Return the exact lines from the one containing "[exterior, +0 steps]" through the final line of the material below, with both ends kept.

# SUPPLIED INFORMATION:
Segment Open

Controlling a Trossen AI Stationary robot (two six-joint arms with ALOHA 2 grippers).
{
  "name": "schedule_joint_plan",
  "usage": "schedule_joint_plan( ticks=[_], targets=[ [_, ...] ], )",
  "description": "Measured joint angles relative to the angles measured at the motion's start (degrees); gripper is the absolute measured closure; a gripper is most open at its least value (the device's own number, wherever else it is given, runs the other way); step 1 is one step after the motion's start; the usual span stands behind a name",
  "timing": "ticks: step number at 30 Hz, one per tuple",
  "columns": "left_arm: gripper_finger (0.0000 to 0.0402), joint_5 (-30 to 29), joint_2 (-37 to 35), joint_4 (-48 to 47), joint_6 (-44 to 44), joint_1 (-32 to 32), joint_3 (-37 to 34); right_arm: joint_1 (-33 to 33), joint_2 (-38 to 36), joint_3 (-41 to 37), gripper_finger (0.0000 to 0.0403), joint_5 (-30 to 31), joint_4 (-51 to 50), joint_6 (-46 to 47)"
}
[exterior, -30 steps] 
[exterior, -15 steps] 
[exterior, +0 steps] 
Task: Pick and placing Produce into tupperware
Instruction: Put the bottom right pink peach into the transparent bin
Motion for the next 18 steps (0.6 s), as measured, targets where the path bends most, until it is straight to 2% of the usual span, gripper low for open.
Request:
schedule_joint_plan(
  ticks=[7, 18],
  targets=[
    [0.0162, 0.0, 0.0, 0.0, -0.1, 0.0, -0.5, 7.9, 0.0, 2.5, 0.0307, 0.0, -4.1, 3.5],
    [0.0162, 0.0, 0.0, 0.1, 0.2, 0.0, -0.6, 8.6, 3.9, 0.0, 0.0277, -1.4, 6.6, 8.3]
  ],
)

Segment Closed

# SOLUTION:
[exterior, +0 steps] 
Task: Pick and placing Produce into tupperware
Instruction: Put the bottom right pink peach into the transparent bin
Motion for the next 18 steps (0.6 s), as measured, targets where the path bends most, until it is straight to 2% of the usual span, gripper low for open.
Request:
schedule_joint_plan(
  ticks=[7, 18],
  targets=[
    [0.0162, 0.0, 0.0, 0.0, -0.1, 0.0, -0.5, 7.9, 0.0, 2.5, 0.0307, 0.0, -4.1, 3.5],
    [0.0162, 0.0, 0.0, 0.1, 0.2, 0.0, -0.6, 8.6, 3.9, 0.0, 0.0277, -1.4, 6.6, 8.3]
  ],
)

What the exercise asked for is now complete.